The JCh-5 was manufactured at the Chikai Heavy Machine Building Plant in Jinjŏng between 1979 and 2007, and at the Insŏng Machine Building Plant in Insŏng between 1984 and 2004. Nearly 8,600 units were produced in total during this time, making it (as of 2022) third most widely produced main battle tank to come out of Menghe, with the JCh-6 taking first place and the JCh-4 taking second. It was, however, in continuous production for 28 years, longer than any other postwar Menghean main battle tank.

The table on the right summarizes official production figures for the JCh-5. It includes both JCh-5s built for domestic Menghean service and JCh-5s built for export to other countries. It does not include specialty vehicles, such as armored recovery vehicles, manufactured using the JCh-5 hull, and it does not include one-off experimental vehicles like the single JCh-5D hull pulled from the production lines to produce the S.804 prototype.
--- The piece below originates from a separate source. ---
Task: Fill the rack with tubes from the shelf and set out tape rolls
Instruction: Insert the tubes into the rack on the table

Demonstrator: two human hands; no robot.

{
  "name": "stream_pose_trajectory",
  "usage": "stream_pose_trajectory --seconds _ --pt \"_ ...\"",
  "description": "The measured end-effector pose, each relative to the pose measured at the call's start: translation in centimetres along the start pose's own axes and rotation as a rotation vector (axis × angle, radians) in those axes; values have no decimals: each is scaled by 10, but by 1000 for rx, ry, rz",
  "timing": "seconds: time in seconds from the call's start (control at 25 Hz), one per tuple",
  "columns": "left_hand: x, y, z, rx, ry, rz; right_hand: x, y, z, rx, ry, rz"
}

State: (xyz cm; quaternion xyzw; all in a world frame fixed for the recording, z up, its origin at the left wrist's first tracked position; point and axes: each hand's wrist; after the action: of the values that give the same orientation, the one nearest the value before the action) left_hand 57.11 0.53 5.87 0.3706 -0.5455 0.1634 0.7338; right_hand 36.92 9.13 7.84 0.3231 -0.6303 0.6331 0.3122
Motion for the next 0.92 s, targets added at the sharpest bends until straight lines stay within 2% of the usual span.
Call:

Of the 920 JCh-5G units produced, 186 were exported to Uskonmaa and the remaining 734 were used by the Menghean Army. Of these, at least 12 and possibly more were lost during Menghe's intervention in the Polvokian Civil War. According to separate production data, 703 JCh-5G hulls were used in JCh-5.5G conversions; the remaining 19 hulls were sold to museums, lost in accidents, or used for target practice.

Operators

Owing to its late introduction in 1979, its relatively modest features, and the global embargo against Menghe in 1984-1988, the JCh-5 was not exported very widely. Many Namhae Front members, including close allies like Polvokia, use the T-74 instead. This includes Argentstan and the Republic of Innominada, which inherited large T-74 stocks from surrendering, routing, or defecting Innominadan People's Army units after the Innominadan Crisis.

Current operators

  • Template:Country data Azbekistan: 810 units, all new-build JCh-5D variants, delivered between 1994 and 1998.
  •  Menghe: 4,388 units, excluding hulls used for JCh-5.5 conversions. By 2015, all JCh-5G models had been retired from service, either repurposed into JCh-5.5G conversions or sold to parks and museums. The remaining JCh-5 models, most of which have been upgraded to R2 standard, were in reserve service before the start of the Second Pan-Septentrion War.
  • Template:Country data Ummayah: 820 units, a mix of secondhand Menghean N and D variants, exported between 2005 and 2008 as part of a program to build up Ummayah's newly-created armed forces.

Former operators

  • Template:Country data Uskonmaa: 402 units, of which 186 are new-build JCh-5Gs delivered in 1982-1984 and 225 are JCh-5D units delivered in 1992-1994. The original shipment was interrupted by the global trade embargo imposed as a response to Menghe's nuclear weapons program. Between 2014 and 2019, all of Uskonmaa's operational JCh-5 tanks were rebuilt into JCh-5.5 tanks.